Mr. Abbasi now head's Iran's Atomic Energy Organisation. Exactly two years ago, Massoud Ali Mohammadi, a physics professor, was also assassinated in Tehran.

The Iranian establishment held Israel and the United States responsible for these attacks. Israel was also the prime suspect for Mr. Behdast's assassination, which has stoked outrage in Tehran. “The terrorist action was carried out by the hirelings of the Zionist regime [Israel] and those who claim to be fighting terrorism,” said Mohammad Reza Rahimi, Iran's first Vice-President.
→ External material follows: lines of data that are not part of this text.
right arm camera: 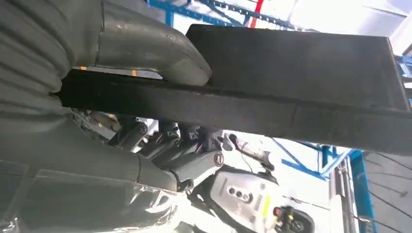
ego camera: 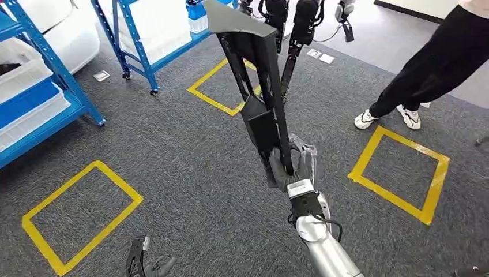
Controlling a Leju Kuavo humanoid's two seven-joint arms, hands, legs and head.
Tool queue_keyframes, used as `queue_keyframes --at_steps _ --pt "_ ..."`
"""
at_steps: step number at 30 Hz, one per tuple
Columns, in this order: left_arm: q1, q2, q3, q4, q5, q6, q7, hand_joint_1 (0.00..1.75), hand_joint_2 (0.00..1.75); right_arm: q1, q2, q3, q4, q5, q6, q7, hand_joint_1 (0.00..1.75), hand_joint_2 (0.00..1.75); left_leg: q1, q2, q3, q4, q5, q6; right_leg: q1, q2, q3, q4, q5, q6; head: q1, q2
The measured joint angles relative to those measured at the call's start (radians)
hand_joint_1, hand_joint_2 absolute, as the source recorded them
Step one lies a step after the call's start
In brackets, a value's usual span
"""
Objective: Take the parts from the cabinet and place them on the table.
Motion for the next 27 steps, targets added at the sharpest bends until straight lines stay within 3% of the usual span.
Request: queue_keyframes --at_steps 1,2,3,4,6,7,9,10,11,12,13,16,17,18,19,20,21,22,23,24,25,26,27 --pt "-0.002 -0.003 0.0 -0.001 -0.004 0.005 -0.003 0.0 1.75 0.001 -0.003 -0.002 -0.001 -0.005 0.002 0.0 1.75 1.75 0.002 0.015 0.002 -0.01 0.008 0.011 0.007 0.015 -0.007 -0.003 0.005 0.009 0.001 0.0" --pt "-0.006 -0.003 0.0 -0.001 -0.006 0.005 -0.004 0.0 1.75 0.003 -0.005 -0.005 -0.002 -0.008 0.003 0.0 1.75 1.75 0.005 0.032 0.005 -0.02 0.017 0.022 -0.001 -0.024 -0.016 0.014 -0.004 0.009 -0.002 0.0" --pt "-0.006 -0.004 0.0 -0.002 -0.007 0.005 -0.005 0.0 1.75 0.002 -0.006 -0.007 -0.005 -0.011 0.003 0.0 1.75 1.75 0.004 0.039 0.005 -0.024 0.02 0.033 0.009 -0.084 -0.039 0.058 -0.032 0.004 0.005 0.0" --pt "-0.004 -0.004 0.0 -0.002 -0.008 0.005 -0.004 0.0 1.75 0.0 -0.006 -0.007 -0.006 -0.012 0.004 -0.001 1.75 1.75 0.001 0.057 0.004 -0.024 0.02 0.033 0.009 -0.114 -0.078 0.136 -0.067 0.002 0.017 0.0" --pt "-0.001 -0.003 0.0 -0.002 -0.01 0.005 -0.005 0.0 1.75 0.002 -0.007 -0.007 -0.006 -0.013 0.008 -0.001 1.75 1.75 -0.004 0.086 0.001 -0.023 0.02 0.034 0.005 -0.131 -0.147 0.287 -0.122 0.003 0.016 0.0" --pt "0.0 -0.002 0.0 -0.002 -0.01 0.006 -0.004 0.0 1.75 0.006 -0.008 -0.007 -0.006 -0.013 0.009 -0.001 1.75 1.75 -0.005 0.101 0.0 -0.023 0.019 0.034 0.001 -0.132 -0.163 0.327 -0.131 0.009 0.017 0.0" --pt "-0.001 -0.001 0.0 -0.003 -0.012 0.006 -0.005 0.0 1.75 0.009 -0.012 -0.008 -0.006 -0.016 0.01 0.0 1.75 1.75 -0.005 0.124 0.0 -0.023 0.018 0.033 -0.003 -0.138 -0.127 0.269 -0.107 0.024 0.018 0.0" --pt "-0.001 -0.002 0.0 -0.004 -0.014 0.016 -0.011 0.0 1.75 0.008 -0.013 -0.009 -0.006 -0.02 0.015 0.0 1.75 1.75 -0.005 0.141 0.003 -0.023 0.016 0.029 -0.007 -0.16 -0.052 0.136 -0.062 0.038 0.017 0.0" --pt "-0.001 -0.003 0.0 -0.006 -0.019 0.024 -0.017 0.0 1.75 0.008 -0.013 -0.01 -0.009 -0.021 0.017 -0.001 1.75 1.75 -0.006 0.152 0.006 -0.022 0.013 0.025 -0.007 -0.21 0.002 0.041 -0.036 0.042 0.018 0.0" --pt "-0.001 -0.002 0.0 -0.007 -0.026 0.029 -0.023 0.0 1.75 0.006 -0.013 -0.01 -0.012 -0.021 0.017 -0.001 1.75 1.75 -0.014 0.162 0.006 -0.02 0.009 0.018 0.0 -0.258 0.021 0.001 -0.038 0.032 0.019 0.0" --pt "-0.002 -0.002 0.0 -0.007 -0.031 0.034 -0.027 0.0 1.75 0.006 -0.011 -0.01 -0.015 -0.019 0.017 -0.001 1.75 1.75 -0.018 0.174 0.006 -0.02 0.006 0.013 0.012 -0.239 0.022 0.0 -0.03 0.023 0.015 0.0" --pt "-0.001 -0.005 0.0 -0.009 -0.043 0.038 -0.039 0.0 1.75 0.017 -0.017 -0.018 -0.028 -0.009 0.015 0.002 1.75 1.75 -0.015 0.209 0.016 -0.022 0.0 0.002 0.01 -0.196 0.014 -0.001 -0.026 0.01 0.013 0.0" --pt "-0.002 -0.007 0.0 -0.012 -0.046 0.03 -0.04 0.0 1.75 0.021 -0.018 -0.018 -0.036 -0.004 0.014 0.005 1.75 1.75 -0.007 0.198 0.011 -0.016 -0.011 -0.007 -0.013 -0.182 0.02 -0.005 -0.021 0.001 0.013 0.0" --pt "-0.002 -0.005 0.0 -0.013 -0.05 0.025 -0.04 0.0 1.75 0.022 -0.02 -0.019 -0.043 0.002 0.014 0.006 1.75 1.75 -0.002 0.13 0.003 0.017 -0.037 -0.01 -0.011 -0.167 0.019 -0.005 -0.02 -0.003 0.007 0.0" --pt "0.0 -0.006 0.0 -0.013 -0.056 0.024 -0.04 0.0 1.75 0.021 -0.019 -0.019 -0.045 0.007 0.014 0.008 1.75 1.75 -0.001 0.083 -0.026 0.087 -0.079 -0.01 -0.009 -0.157 0.019 -0.005 -0.019 -0.017 0.006 0.0" --pt "0.005 -0.006 0.0 -0.013 -0.061 0.024 -0.04 0.0 1.75 0.022 -0.019 -0.019 -0.048 0.017 0.014 0.009 1.75 1.75 0.0 0.06 -0.069 0.181 -0.124 -0.012 -0.009 -0.14 0.019 -0.005 -0.019 -0.018 -0.001 0.0" --pt "0.01 -0.006 0.0 -0.013 -0.064 0.029 -0.037 0.0 1.75 0.024 -0.019 -0.019 -0.049 0.029 0.014 0.011 1.75 1.75 0.0 0.052 -0.106 0.254 -0.15 -0.014 -0.007 -0.123 0.019 -0.005 -0.018 -0.021 -0.001 0.0" --pt "0.013 -0.005 0.0 -0.012 -0.065 0.033 -0.037 0.0 1.75 0.029 -0.021 -0.019 -0.049 0.04 0.014 0.016 1.75 1.75 0.0 0.05 -0.133 0.299 -0.157 -0.015 -0.006 -0.106 0.019 -0.005 -0.018 -0.021 -0.002 0.0" --pt "0.015 -0.005 0.0 -0.013 -0.067 0.037 -0.036 0.0 1.75 0.032 -0.023 -0.02 -0.05 0.047 0.014 0.021 1.75 1.75 0.001 0.05 -0.14 0.298 -0.142 -0.016 -0.006 -0.09 0.019 -0.004 -0.018 -0.021 -0.001 0.0" --pt "0.014 -0.005 0.0 -0.013 -0.069 0.037 -0.035 0.0 1.75 0.034 -0.024 -0.022 -0.051 0.051 0.014 0.025 1.75 1.75 0.004 0.05 -0.125 0.254 -0.104 -0.015 -0.007 -0.074 0.019 -0.002 -0.018 -0.021 -0.002 0.0" --pt "0.014 -0.005 0.0 -0.013 -0.073 0.038 -0.034 0.0 1.75 0.034 -0.025 -0.026 -0.052 0.054 0.016 0.029 1.75 1.75 0.007 0.046 -0.091 0.175 -0.055 -0.015 -0.009 -0.057 0.02 0.002 -0.018 -0.02 -0.002 0.0" --pt "0.014 -0.004 0.0 -0.013 -0.077 0.038 -0.034 0.0 1.75 0.034 -0.025 -0.029 -0.056 0.056 0.017 0.033 1.75 1.75 0.013 0.029 -0.055 0.095 -0.013 -0.016 -0.01 -0.043 0.019 0.006 -0.018 -0.02 -0.003 0.0" --pt "0.015 -0.004 0.0 -0.013 -0.077 0.038 -0.034 0.0 1.75 0.034 -0.025 -0.032 -0.06 0.057 0.018 0.035 1.75 1.75 0.024 -0.032 -0.031 0.031 0.007 -0.019 -0.01 -0.031 0.014 0.011 -0.021 -0.015 -0.002 0.0"
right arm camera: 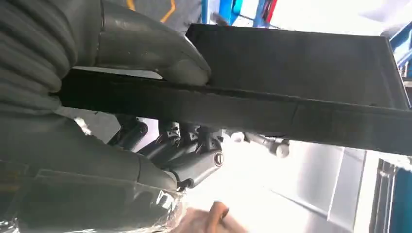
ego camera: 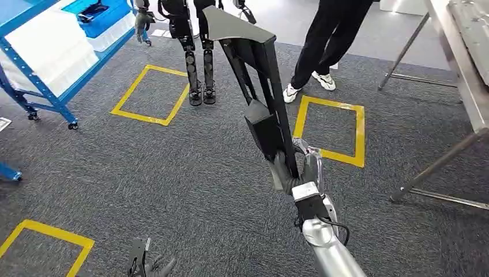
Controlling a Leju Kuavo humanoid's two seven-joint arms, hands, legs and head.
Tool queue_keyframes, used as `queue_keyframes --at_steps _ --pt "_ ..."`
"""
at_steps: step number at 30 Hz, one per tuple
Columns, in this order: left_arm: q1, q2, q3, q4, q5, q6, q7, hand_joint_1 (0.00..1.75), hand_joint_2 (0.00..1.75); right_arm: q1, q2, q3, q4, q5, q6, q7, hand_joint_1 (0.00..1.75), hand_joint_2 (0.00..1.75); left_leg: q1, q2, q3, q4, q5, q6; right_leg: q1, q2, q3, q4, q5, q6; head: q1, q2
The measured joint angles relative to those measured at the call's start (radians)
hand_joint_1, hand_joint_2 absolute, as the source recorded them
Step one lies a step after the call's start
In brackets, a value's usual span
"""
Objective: Take the parts from the cabinet and place them on the table.
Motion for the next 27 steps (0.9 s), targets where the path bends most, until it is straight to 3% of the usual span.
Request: queue_keyframes --at_steps 1,2,4,5,6,7,9,10,11,12,13,14,15,16,17,19,20,21,22,23,25,26,27 --pt "0.0 0.0 0.0 0.0 -0.002 0.0 0.003 0.0 1.75 -0.002 0.0 -0.002 -0.005 0.002 0.0 0.003 1.75 1.75 0.002 -0.023 0.005 -0.018 -0.007 -0.003 0.013 0.012 -0.01 0.014 -0.004 0.007 0.002 0.0" --pt "0.003 0.0 0.001 0.0 -0.005 0.002 0.009 0.0 1.75 0.0 0.0 -0.004 -0.009 0.006 0.001 0.004 1.75 1.75 -0.005 -0.009 0.003 -0.013 -0.007 0.0 0.009 0.021 -0.016 0.008 0.001 0.015 0.004 0.0" --pt "0.003 -0.003 0.001 -0.002 -0.012 0.003 0.011 0.0 1.75 0.007 -0.003 -0.013 -0.018 0.034 -0.005 0.007 1.75 1.75 -0.019 0.016 0.004 -0.015 -0.001 0.015 0.006 0.049 -0.025 -0.002 0.012 0.032 0.003 0.0" --pt "0.002 -0.007 0.002 -0.003 -0.014 0.003 0.011 0.0 1.75 0.009 -0.005 -0.017 -0.021 0.052 -0.011 0.009 1.75 1.75 -0.012 0.032 0.006 -0.027 0.008 0.03 0.005 0.04 -0.036 0.003 0.01 0.037 0.002 0.0" --pt "0.0 -0.006 0.003 -0.003 -0.018 0.003 0.012 0.0 1.75 0.011 -0.006 -0.021 -0.024 0.078 -0.029 0.013 1.75 1.75 -0.015 0.042 0.008 -0.031 0.012 0.037 0.006 -0.033 -0.045 0.028 -0.002 0.035 0.004 0.0" --pt "0.002 -0.006 0.006 -0.005 -0.019 0.003 0.012 0.0 1.75 0.007 -0.007 -0.024 -0.024 0.112 -0.051 0.021 1.75 1.75 -0.017 0.057 0.008 -0.031 0.012 0.043 0.011 -0.075 -0.074 0.085 -0.032 0.03 0.014 0.0" --pt "0.011 -0.006 0.015 -0.005 -0.025 0.0 0.013 0.0 1.75 0.005 -0.009 -0.025 -0.025 0.212 -0.122 0.042 1.75 1.75 -0.024 0.092 0.007 -0.031 0.011 0.046 0.01 -0.096 -0.154 0.253 -0.098 0.027 0.014 0.0" --pt "0.013 -0.006 0.019 -0.004 -0.027 0.0 0.014 0.0 1.75 0.005 -0.012 -0.026 -0.024 0.259 -0.154 0.058 1.75 1.75 -0.026 0.108 0.007 -0.031 0.01 0.047 0.008 -0.099 -0.183 0.315 -0.115 0.03 0.014 0.0" --pt "0.014 -0.006 0.023 -0.005 -0.029 0.0 0.014 0.0 1.75 0.005 -0.016 -0.029 -0.023 0.307 -0.182 0.076 1.75 1.75 -0.027 0.123 0.007 -0.031 0.01 0.047 0.007 -0.101 -0.186 0.325 -0.113 0.036 0.014 0.0" --pt "0.013 -0.006 0.029 -0.005 -0.029 0.0 0.014 0.0 1.75 0.005 -0.02 -0.034 -0.023 0.351 -0.204 0.091 1.75 1.75 -0.027 0.136 0.007 -0.031 0.009 0.047 0.007 -0.103 -0.164 0.288 -0.099 0.043 0.014 0.0" --pt "0.013 -0.006 0.032 -0.005 -0.032 0.0 0.015 0.0 1.75 0.004 -0.024 -0.04 -0.023 0.392 -0.226 0.107 1.75 1.75 -0.027 0.15 0.008 -0.031 0.008 0.046 0.007 -0.112 -0.114 0.201 -0.069 0.052 0.015 0.0" --pt "0.013 -0.007 0.034 -0.006 -0.035 0.0 0.018 0.0 1.75 0.002 -0.027 -0.048 -0.023 0.427 -0.243 0.12 1.75 1.75 -0.027 0.16 0.01 -0.03 0.006 0.044 0.006 -0.133 -0.059 0.103 -0.04 0.057 0.014 0.0" --pt "0.013 -0.007 0.036 -0.008 -0.039 0.0 0.018 0.0 1.75 -0.002 -0.03 -0.056 -0.023 0.453 -0.254 0.129 1.75 1.75 -0.029 0.17 0.013 -0.03 0.004 0.04 0.007 -0.192 -0.008 0.015 -0.021 0.055 0.014 0.0" --pt "0.013 -0.007 0.039 -0.01 -0.039 -0.001 0.018 0.0 1.75 -0.009 -0.033 -0.061 -0.023 0.462 -0.26 0.133 1.75 1.75 -0.037 0.18 0.012 -0.028 -0.001 0.032 0.026 -0.204 0.0 0.003 -0.015 0.047 0.014 0.0" --pt "0.013 -0.006 0.041 -0.01 -0.04 -0.001 0.019 0.0 1.75 -0.013 -0.034 -0.064 -0.023 0.467 -0.263 0.134 1.75 1.75 -0.037 0.19 0.015 -0.03 -0.002 0.029 0.025 -0.187 -0.006 0.001 -0.01 0.036 0.013 0.0" --pt "0.013 -0.009 0.045 -0.011 -0.041 -0.001 0.02 0.0 1.75 -0.013 -0.039 -0.074 -0.022 0.48 -0.27 0.14 1.75 1.75 -0.033 0.214 0.023 -0.036 -0.003 0.02 0.031 -0.163 -0.009 0.0 -0.008 0.028 0.012 0.0" --pt "0.013 -0.011 0.047 -0.013 -0.045 -0.002 0.021 0.0 1.75 -0.014 -0.042 -0.082 -0.023 0.496 -0.27 0.147 1.75 1.75 -0.03 0.218 0.026 -0.034 -0.01 0.011 0.017 -0.148 -0.001 -0.011 -0.001 0.016 0.012 0.0" --pt "0.011 -0.009 0.051 -0.014 -0.051 -0.004 0.023 0.0 1.75 -0.014 -0.043 -0.087 -0.023 0.507 -0.27 0.151 1.75 1.75 -0.024 0.166 0.022 -0.018 -0.023 0.006 0.008 -0.135 0.002 -0.013 0.001 0.012 0.008 0.0" --pt "0.012 -0.009 0.054 -0.015 -0.056 -0.01 0.024 0.0 1.75 -0.019 -0.046 -0.092 -0.021 0.511 -0.27 0.155 1.75 1.75 -0.022 0.117 0.001 0.033 -0.059 0.007 0.005 -0.126 0.002 -0.013 0.003 -0.002 0.008 0.0" --pt "0.015 -0.009 0.057 -0.015 -0.061 -0.013 0.03 0.0 1.75 -0.022 -0.046 -0.095 -0.018 0.517 -0.27 0.155 1.75 1.75 -0.023 0.092 -0.034 0.112 -0.102 0.006 0.007 -0.114 0.002 -0.013 0.002 -0.007 0.001 0.0" --pt "0.021 -0.007 0.063 -0.015 -0.063 -0.013 0.032 0.0 1.75 -0.022 -0.048 -0.104 -0.01 0.519 -0.269 0.156 1.75 1.75 -0.023 0.081 -0.109 0.258 -0.16 0.002 0.011 -0.085 0.002 -0.013 0.002 -0.008 0.0 0.0" --pt "0.025 -0.005 0.064 -0.015 -0.063 -0.013 0.032 0.0 1.75 -0.021 -0.051 -0.108 -0.006 0.519 -0.269 0.156 1.75 1.75 -0.023 0.081 -0.128 0.285 -0.155 0.003 0.012 -0.069 0.003 -0.012 0.002 -0.008 0.0 0.0" --pt "0.026 -0.004 0.065 -0.015 -0.064 -0.013 0.032 0.0 1.75 -0.021 -0.054 -0.111 -0.002 0.519 -0.269 0.158 1.75 1.75 -0.022 0.081 -0.122 0.259 -0.126 0.004 0.012 -0.053 0.003 -0.011 0.002 -0.008 0.0 0.0"
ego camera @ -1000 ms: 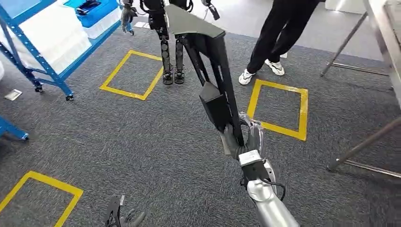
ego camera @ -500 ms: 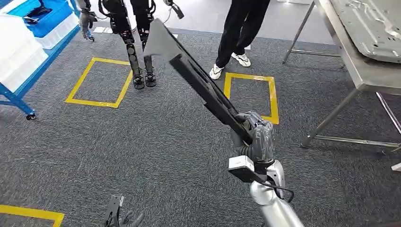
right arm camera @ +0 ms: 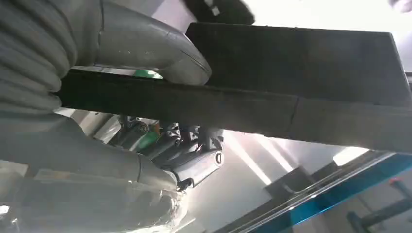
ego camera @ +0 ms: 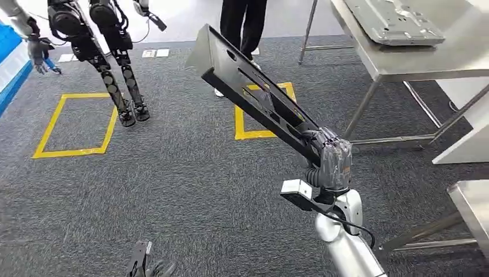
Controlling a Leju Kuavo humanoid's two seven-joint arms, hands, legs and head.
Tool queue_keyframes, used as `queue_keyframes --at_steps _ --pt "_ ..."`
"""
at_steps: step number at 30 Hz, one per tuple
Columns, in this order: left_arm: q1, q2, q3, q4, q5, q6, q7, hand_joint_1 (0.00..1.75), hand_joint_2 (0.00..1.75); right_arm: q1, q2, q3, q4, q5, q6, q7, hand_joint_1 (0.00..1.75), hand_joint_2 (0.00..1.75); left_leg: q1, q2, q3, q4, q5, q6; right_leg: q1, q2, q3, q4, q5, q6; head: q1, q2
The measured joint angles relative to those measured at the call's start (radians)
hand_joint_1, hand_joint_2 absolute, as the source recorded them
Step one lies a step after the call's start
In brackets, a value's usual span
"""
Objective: Take the parts from the cabinet and place them on the table.
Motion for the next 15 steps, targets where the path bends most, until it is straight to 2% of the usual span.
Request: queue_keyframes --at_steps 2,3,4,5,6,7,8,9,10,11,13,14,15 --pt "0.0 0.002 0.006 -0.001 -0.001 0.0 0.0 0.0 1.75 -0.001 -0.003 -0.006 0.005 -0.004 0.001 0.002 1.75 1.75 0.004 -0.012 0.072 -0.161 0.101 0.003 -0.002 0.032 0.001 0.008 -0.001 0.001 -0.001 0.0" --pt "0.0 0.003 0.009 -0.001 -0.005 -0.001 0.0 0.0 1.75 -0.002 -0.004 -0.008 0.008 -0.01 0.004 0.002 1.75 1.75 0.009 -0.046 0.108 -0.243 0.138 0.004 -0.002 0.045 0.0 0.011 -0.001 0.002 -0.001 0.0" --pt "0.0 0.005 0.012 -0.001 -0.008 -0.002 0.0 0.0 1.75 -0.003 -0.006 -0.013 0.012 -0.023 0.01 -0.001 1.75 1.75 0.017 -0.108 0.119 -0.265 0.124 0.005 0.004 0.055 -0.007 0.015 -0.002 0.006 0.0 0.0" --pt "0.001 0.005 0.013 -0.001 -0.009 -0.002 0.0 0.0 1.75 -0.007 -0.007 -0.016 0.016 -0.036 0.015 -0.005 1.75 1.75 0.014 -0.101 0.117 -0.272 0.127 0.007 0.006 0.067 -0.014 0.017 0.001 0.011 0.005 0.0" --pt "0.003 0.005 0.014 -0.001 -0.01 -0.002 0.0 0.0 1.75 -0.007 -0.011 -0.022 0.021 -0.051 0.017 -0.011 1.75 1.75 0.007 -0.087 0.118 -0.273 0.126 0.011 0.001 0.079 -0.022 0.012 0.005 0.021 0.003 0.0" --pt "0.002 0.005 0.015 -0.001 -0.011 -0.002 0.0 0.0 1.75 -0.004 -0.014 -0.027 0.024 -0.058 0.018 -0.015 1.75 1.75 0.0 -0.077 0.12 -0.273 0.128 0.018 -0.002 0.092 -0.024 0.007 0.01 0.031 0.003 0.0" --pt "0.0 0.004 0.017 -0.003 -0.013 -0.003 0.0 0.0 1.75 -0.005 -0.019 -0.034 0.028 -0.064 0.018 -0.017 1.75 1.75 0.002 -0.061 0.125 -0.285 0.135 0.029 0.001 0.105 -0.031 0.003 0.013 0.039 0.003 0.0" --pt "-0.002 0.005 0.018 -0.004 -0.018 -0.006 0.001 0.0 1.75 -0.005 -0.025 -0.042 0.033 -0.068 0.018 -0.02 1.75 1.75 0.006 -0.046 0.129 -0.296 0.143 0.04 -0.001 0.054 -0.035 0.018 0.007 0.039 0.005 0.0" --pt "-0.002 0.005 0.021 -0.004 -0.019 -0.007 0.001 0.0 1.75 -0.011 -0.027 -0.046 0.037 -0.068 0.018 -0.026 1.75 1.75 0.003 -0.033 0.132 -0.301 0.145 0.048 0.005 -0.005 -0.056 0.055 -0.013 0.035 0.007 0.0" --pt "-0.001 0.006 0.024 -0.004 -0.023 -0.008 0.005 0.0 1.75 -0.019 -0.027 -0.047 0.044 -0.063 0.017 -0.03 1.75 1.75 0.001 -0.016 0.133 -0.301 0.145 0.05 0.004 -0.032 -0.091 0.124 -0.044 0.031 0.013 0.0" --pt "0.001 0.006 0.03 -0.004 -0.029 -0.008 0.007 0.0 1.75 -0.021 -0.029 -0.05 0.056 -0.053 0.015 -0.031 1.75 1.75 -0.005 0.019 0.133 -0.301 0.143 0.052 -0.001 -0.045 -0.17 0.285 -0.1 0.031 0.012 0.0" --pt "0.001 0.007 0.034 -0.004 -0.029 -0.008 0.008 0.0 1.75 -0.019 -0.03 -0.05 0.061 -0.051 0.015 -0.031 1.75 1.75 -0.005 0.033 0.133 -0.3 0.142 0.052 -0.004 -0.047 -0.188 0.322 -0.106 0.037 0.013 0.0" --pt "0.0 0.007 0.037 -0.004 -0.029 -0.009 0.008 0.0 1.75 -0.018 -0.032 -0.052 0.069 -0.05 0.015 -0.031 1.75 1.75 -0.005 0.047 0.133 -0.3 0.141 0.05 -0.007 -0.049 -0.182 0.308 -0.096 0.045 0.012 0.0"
He added that the assassination was a clear expression of state-terrorism, which will be soon exposed after the inescapable arrest of the culprits, Iran's semi-official Fars News Agency (FNA) reported.

On Wednesday, the French daily Le Figaro , quoting a security source from Baghdad, also reported that agents from the Israeli spy agency Mossad are recruiting and training Iranian dissidents from Iraq's Kurdish region to work against the regime in Tehran.

“Our enemies are seeing that sanctions and pressure are not sufficient, so they are seeking to create an atmosphere that is driven by a need for security,” said Safar-Ali Bratlou, Tehran's Deputy-Governor, according to FNA.